HOW TO COMPLETE THIS TASK :: Copy every line below exactly.

** Opening INFORMATION SHOWN block **

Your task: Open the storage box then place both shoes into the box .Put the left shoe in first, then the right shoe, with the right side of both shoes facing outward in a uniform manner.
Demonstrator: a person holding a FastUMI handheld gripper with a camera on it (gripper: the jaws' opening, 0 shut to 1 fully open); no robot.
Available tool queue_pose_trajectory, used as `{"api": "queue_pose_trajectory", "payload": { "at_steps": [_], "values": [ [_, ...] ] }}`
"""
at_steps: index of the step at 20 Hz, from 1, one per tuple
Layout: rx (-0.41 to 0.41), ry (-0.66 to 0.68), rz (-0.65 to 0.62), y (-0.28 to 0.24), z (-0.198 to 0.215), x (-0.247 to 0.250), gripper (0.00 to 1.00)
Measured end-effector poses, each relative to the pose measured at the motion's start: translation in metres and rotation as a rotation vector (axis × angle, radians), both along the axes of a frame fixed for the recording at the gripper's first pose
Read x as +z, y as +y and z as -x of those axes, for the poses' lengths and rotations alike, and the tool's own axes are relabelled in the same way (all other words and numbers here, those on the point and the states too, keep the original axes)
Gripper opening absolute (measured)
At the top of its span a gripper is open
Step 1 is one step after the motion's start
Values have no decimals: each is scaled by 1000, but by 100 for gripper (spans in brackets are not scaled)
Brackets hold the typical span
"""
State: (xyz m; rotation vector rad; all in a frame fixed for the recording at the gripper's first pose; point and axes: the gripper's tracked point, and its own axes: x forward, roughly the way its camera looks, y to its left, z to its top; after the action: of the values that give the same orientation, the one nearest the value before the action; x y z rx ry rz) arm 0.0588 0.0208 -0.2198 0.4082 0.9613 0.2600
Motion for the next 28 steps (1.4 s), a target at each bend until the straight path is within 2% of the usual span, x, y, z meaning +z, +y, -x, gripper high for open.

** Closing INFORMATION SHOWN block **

RESULT FOR THIS TASK ::
Your task: Open the storage box then place both shoes into the box .Put the left shoe in first, then the right shoe, with the right side of both shoes facing outward in a uniform manner.
Demonstrator: a person holding a FastUMI handheld gripper with a camera on it (gripper: the jaws' opening, 0 shut to 1 fully open); no robot.
Available tool queue_pose_trajectory, used as `{"api": "queue_pose_trajectory", "payload": { "at_steps": [_], "values": [ [_, ...] ] }}`
"""
at_steps: index of the step at 20 Hz, from 1, one per tuple
Layout: rx (-0.41 to 0.41), ry (-0.66 to 0.68), rz (-0.65 to 0.62), y (-0.28 to 0.24), z (-0.198 to 0.215), x (-0.247 to 0.250), gripper (0.00 to 1.00)
Measured end-effector poses, each relative to the pose measured at the motion's start: translation in metres and rotation as a rotation vector (axis × angle, radians), both along the axes of a frame fixed for the recording at the gripper's first pose
Read x as +z, y as +y and z as -x of those axes, for the poses' lengths and rotations alike, and the tool's own axes are relabelled in the same way (all other words and numbers here, those on the point and the states too, keep the original axes)
Gripper opening absolute (measured)
At the top of its span a gripper is open
Step 1 is one step after the motion's start
Values have no decimals: each is scaled by 1000, but by 100 for gripper (spans in brackets are not scaled)
Brackets hold the typical span
"""
State: (xyz m; rotation vector rad; all in a frame fixed for the recording at the gripper's first pose; point and axes: the gripper's tracked point, and its own axes: x forward, roughly the way its camera looks, y to its left, z to its top; after the action: of the values that give the same orientation, the one nearest the value before the action; x y z rx ry rz) arm 0.0588 0.0208 -0.2198 0.4082 0.9613 0.2600
Motion for the next 28 steps (1.4 s), a target at each bend until the straight path is within 2% of the usual span, x, y, z meaning +z, +y, -x, gripper high for open.

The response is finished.